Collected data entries
□ □ □

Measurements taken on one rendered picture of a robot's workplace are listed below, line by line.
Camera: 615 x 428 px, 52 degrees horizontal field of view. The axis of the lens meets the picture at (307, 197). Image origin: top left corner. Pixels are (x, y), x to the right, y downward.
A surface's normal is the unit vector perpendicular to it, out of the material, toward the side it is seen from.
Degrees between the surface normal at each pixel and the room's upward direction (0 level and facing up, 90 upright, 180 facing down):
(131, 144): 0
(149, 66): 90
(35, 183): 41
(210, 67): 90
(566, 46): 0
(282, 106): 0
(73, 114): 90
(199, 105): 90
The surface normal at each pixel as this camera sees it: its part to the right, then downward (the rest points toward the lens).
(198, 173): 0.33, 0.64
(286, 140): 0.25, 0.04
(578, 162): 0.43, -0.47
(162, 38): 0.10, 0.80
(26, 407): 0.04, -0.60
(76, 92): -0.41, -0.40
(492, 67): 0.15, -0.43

□ □ □

**EXERCISE:** Take the entries above and write them out again unchanged.

**ANSWER TO THIS TASK:**
Measurements taken on one rendered picture of a robot's workplace are listed below, line by line.
Camera: 615 x 428 px, 52 degrees horizontal field of view. The axis of the lens meets the picture at (307, 197). Image origin: top left corner. Pixels are (x, y), x to the right, y downward.
A surface's normal is the unit vector perpendicular to it, out of the material, toward the side it is seen from.
Degrees between the surface normal at each pixel and the room's upward direction (0 level and facing up, 90 upright, 180 facing down):
(131, 144): 0
(149, 66): 90
(35, 183): 41
(210, 67): 90
(566, 46): 0
(282, 106): 0
(73, 114): 90
(199, 105): 90
The surface normal at each pixel as this camera sees it: its part to the right, then downward (the rest points toward the lens).
(198, 173): 0.33, 0.64
(286, 140): 0.25, 0.04
(578, 162): 0.43, -0.47
(162, 38): 0.10, 0.80
(26, 407): 0.04, -0.60
(76, 92): -0.41, -0.40
(492, 67): 0.15, -0.43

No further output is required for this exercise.